The government will be announcing an industrial policy in April which will cover all industries and issues related to their development, including a policy on labour laws.

The privatisation plan of the government was then placed before the Board. It was pointed out that a three-stage programme was formulated which categorised prospective assets into three categories, each phased over an eight months period. Immediately, those units will be taken in hand where valuation and regulatory problems were minimal. Many of these units will be offered through auction, for which invitation for expression of interest had already been invited.

In this stage, also assets that can be off-loaded through the stock exchange will also be offered to the general public.

Oil & gas sector would be a major focus of privatisation efforts where initially minority interests in some gas fields will be offered and subsequently major assets such as gas transmission companies will also be privatised.

The Board was also informed that the privatisation process would proceed under a well-defined law, which is in the final stages of preparation before its placement before the Cabinet. The process will be totally transparent and the proceeds will be used largely for the retirement of debt.
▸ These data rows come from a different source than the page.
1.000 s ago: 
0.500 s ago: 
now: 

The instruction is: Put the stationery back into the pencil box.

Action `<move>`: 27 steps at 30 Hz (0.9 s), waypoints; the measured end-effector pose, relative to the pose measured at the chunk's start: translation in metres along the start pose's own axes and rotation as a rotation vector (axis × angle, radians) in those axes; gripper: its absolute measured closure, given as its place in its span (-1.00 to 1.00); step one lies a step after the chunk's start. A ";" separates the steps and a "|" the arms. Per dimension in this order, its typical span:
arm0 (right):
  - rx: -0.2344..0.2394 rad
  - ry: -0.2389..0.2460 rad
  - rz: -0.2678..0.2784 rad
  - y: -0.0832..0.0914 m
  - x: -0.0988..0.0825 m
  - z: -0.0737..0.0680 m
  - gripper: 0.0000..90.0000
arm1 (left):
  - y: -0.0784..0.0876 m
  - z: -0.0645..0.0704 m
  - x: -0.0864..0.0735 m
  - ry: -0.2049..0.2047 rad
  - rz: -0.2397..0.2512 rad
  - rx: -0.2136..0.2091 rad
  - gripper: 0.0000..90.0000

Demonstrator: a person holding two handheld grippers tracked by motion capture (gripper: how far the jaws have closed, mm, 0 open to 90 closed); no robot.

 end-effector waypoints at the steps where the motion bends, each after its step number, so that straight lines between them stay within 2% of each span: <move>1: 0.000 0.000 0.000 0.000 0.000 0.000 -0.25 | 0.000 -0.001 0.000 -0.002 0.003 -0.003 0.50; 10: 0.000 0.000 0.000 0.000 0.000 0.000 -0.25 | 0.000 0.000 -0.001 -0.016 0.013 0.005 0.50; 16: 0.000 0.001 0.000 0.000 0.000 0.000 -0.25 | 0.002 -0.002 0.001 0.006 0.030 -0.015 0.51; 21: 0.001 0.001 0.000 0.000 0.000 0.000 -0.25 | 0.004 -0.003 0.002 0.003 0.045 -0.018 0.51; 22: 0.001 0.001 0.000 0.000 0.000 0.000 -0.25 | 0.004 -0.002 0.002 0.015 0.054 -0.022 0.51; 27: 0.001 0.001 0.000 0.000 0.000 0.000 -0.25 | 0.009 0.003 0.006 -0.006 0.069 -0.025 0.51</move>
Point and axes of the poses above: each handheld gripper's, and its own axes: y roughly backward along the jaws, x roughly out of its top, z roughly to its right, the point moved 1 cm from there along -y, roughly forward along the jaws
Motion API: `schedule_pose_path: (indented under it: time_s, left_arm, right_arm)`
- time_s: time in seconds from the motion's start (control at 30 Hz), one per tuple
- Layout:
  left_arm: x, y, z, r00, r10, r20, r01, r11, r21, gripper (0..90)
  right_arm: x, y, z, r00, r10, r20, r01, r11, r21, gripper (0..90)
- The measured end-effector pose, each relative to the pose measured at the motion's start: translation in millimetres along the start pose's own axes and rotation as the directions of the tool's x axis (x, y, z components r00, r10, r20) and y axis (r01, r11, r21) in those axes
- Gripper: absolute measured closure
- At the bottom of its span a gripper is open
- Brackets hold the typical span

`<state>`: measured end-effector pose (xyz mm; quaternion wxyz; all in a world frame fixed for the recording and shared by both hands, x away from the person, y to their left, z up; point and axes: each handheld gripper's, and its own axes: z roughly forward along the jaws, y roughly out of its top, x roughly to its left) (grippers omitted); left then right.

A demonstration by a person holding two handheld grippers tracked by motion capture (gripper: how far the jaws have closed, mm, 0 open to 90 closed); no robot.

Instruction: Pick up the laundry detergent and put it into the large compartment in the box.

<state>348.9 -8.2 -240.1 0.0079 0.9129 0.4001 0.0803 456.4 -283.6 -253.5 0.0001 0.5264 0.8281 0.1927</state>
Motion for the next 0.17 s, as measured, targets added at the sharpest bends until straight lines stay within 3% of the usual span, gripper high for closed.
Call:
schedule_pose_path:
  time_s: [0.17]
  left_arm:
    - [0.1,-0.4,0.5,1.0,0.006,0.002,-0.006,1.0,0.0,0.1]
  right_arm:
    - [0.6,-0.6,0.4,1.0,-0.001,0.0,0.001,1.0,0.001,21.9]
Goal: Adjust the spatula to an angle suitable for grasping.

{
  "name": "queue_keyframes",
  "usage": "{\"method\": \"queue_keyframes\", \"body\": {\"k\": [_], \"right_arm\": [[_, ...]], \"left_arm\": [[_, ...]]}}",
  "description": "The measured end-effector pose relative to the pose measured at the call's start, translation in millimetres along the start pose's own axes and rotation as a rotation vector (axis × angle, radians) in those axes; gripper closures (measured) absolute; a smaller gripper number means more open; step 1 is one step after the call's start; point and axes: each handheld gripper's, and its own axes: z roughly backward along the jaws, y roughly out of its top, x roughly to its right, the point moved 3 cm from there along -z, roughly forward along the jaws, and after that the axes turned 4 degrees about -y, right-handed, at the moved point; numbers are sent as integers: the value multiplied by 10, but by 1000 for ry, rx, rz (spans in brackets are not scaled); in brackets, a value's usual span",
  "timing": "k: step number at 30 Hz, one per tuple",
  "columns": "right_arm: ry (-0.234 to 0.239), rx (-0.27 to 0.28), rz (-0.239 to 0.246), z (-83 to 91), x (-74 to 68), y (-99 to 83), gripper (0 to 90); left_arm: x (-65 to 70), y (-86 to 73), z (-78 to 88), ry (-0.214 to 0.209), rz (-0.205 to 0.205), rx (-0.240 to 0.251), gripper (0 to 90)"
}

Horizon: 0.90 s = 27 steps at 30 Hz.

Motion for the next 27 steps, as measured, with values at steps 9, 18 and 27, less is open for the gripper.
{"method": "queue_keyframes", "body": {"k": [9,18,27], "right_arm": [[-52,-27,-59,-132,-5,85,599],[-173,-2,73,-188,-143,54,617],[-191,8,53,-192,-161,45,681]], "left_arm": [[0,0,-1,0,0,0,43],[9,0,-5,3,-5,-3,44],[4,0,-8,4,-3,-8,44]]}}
The Board was also informed of the performance of revenue collection in the first seven months of the year. It was noted that net tax collections during this period increased by 20 percent, compared to the same period last year.

The Board was then briefed on plans related to tax reforms. It was informed that the government was following the plan that was announced by the Chief Executive in his address to the nation. The principles building the tax reforms process were reduction in number of taxes, lower their rates, broadening of bases, simplification of assessment procedures and efficient system of dispute resolution and specific measures in each of these areas were contemplated by the government.

The Board was briefed on the poverty reduction programme of the government and various measures it has planned in this area. The integrated small public works programme was given Rs 15 billion in the first year for small scheme that will improve the income opportunities for the poor and also give immediate employment.

The food support programme was designed to cover 1.2 million households and target those, whose income is equal to or less than Rs.2000 . This will be administered at the local level with community's involvement in identification of the poor. The micro finance bank will also be programme aimed at improving the access of the poor to credit.

Expressing general satisfaction on the direction of the implementation plan, the Board members were of the view that there was a need to accelerate the speed of implementation. It was emphasised that special attention was needed to improve the working attitude at the operating level where even the best of policies were neutralised through mis-interpretation or lack of proper motivation and understanding for the success of the policy.

Regarding investment prospects, it said that it were local investor as well as the foreigner investor already operating in the country that had to display a significant improvement in confidence before the new foreign investment can flow in the country. Thus, in the short run, efforts must be devoted to remove the difficulties faced by existing investors so that they begun to invest.

Another view that was repeatedly emphasised was the focus on people behind development. It was said that all development was done in the name of people's welfare but their participation was not fully ensured. It was, therefore, suggested that people's participation in every programme must be ensured so that they developed a stake in the process.